Source Separation and Restoration of Drum Sound Components in Music Recordings (SeReCo)

Logo_DFG Teaser_SeReCo Logo_FAU

In the SeReCo project, we developed fundamental decomposition techniques for separating and restoring drum sound events in music recordings. The project was funded by the German Research Foundation. On this website, we summarize the project's main objectives and provide links to project-related resources (data, demonstrators, websites) and publications.

Project Description

Source Separation and Restoration of Drum Sound Components in Music Recordings

Teaser_SeReCo

The general goal of music source separation is to decompose a music recording into its constituent signal components.

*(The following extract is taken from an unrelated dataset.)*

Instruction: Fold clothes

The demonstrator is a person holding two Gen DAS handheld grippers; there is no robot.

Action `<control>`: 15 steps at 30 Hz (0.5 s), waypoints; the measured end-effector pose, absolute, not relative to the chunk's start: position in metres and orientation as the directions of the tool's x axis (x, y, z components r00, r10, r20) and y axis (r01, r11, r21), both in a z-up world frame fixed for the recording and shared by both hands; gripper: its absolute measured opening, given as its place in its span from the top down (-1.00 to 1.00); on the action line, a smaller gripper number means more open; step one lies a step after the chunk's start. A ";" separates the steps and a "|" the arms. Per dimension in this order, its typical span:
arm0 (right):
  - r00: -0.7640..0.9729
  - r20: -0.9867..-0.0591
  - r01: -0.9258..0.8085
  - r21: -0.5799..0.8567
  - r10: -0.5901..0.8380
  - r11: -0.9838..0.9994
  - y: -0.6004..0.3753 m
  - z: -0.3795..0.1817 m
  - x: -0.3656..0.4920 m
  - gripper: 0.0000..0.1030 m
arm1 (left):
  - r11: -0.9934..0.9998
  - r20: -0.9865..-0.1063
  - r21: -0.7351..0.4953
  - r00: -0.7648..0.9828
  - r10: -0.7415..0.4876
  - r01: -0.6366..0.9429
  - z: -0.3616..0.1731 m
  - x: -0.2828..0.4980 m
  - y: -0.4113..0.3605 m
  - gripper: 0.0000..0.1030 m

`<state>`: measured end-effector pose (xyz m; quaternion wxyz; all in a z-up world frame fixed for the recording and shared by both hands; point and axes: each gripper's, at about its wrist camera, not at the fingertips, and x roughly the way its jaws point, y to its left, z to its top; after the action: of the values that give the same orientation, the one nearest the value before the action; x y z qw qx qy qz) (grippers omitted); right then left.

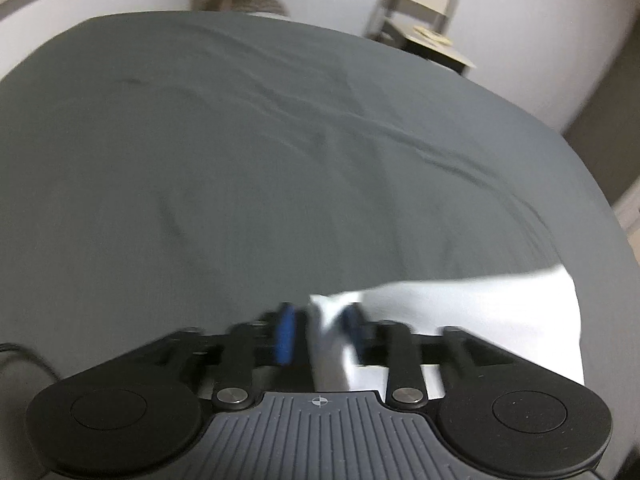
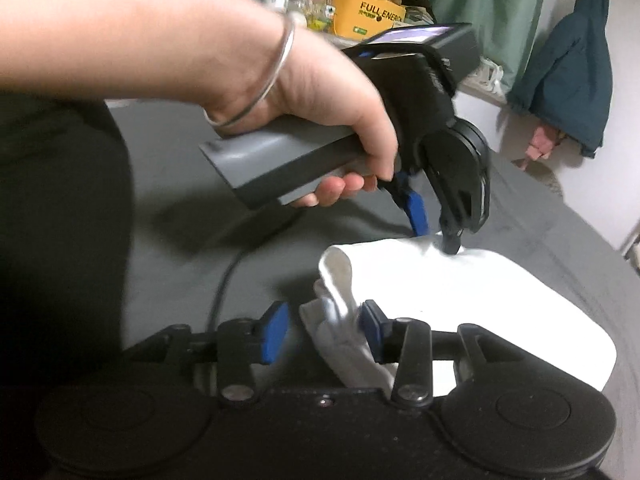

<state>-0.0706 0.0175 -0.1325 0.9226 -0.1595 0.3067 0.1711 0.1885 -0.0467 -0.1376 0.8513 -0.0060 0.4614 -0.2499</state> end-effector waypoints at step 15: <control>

One of the main problems is that the separated signals may suffer from severe audible artifacts. Considering the challenging scenario of percussive and non-harmonic sound sources, we developed in this project techniques and tools for separating and restoring drum sound events in a perceptually convincing way. We systematically approached this general source separation problem by considering a number of more specific objectives. A first goal was to develop cascaded techniques for decomposing a music mixture into (mid-level) harmonic, percussive, transient, and residual components. A second goal was to decompose drum tracks into individual drum sound events by exploiting specific properties of drum instruments. In particular, by adapting and extending Non-Negative Matrix Factor Deconvolution (NMFD) used as a central methodology of this project, we systematically studied how audio- and score-based side information can be generated, integrated, and exploited to guide the decomposition. To improve the perceptual quality of the separated drum events, a third goal was to research data-driven restoration approaches for reducing crosstalk and other undesired artifacts. Finally, we tested and evaluated our decomposition and restoration approaches by considering two different application scenarios: an audio editing application (decomposition and remixing of breakbeats) and a music analysis problem (swing ratio analysis of jazz music). Exploring novel algorithmic approaches for sound source separation within concrete application scenarios, this project contributed to fundamental research of practical relevance.

Projektbeschreibung

Quellentrennung und Restauration von Schlagzeugklängen in Musikaufnahmen

Teaser_SeReCo

Klangquellentrennung für Musiksignale zielt darauf ab, eine digitalisierte Musikaufnahme in zugrundeliegende Signalkomponenten zu zerlegen. Ein Hauptproblem liegt darin, dass unter Umständen deutlich hörbare Artefakte in den separierten Signalkomponenten entstehen können. In diesem Projekt haben wir Techniken und Algorithmen, die sich zur perzeptuell hochwertigen Abtrennung und Zerlegung von schlagzeugartigen Klangquellen eignen, entwickelt. Diese allgemeine Aufgabenstellung wurde systematisch durch Betrachtung von in Beziehung stehenden Teilproblemstellungen angegangen. Als ein erstes Teilproblem entwickelten wir Verfahren zur kaskadierten Zerlegung von Musikaufnahmen in harmonische, perkussive, transiente und weitere Mid-Level-Komponenten. Eine zweite Aufgabenstellung bestand in der Zerlegung von Schlagzeugaufnahmen in individuelle Schlagzeugklangkomponenten unter Berücksichtigung spezifischer Eigenschaften der beteiligten Instrumente. Insbesondere wurde als zentral Methodik dieses Projekts die als "Non-Negative Matrix Factor Deconvolution" bekannte Technik adaptiert und erweitert. Hierbei untersuchten wir systematisch, wie sich Audio- und Notentext-basierte Seiteninformation generieren, integrieren und zur Steuerung der Zerlegung ausnutzen lässt. Als eine weitere wichtige Aufgabenstellung erforschten wir datengetriebene Restaurationsverfahren zur Reduktion von Übersprechen und anderen ungewünschten Artefakten. Die unterschiedlichen Ansätze zur Signalzerlegung und -rekonstruktion wurden anhand zwei konkreter Aufgabenstellungen getestet und evaluiert: Zum einen wurdd eine Anwendung zur Audioeditierung (Zerlegung und "Remixen" von Breakbeats) und zum anderen ein Musikanalyseproblem (Swing-Analyse in Jazzmusik) betrachtet. Durch die Entwicklung neuartiger algorithmischer Ansätze zur Klangquellentrennung hat das vorliegende Projekt zur Grundlagenforschung mit konkretem Praxisbezug beigetragen.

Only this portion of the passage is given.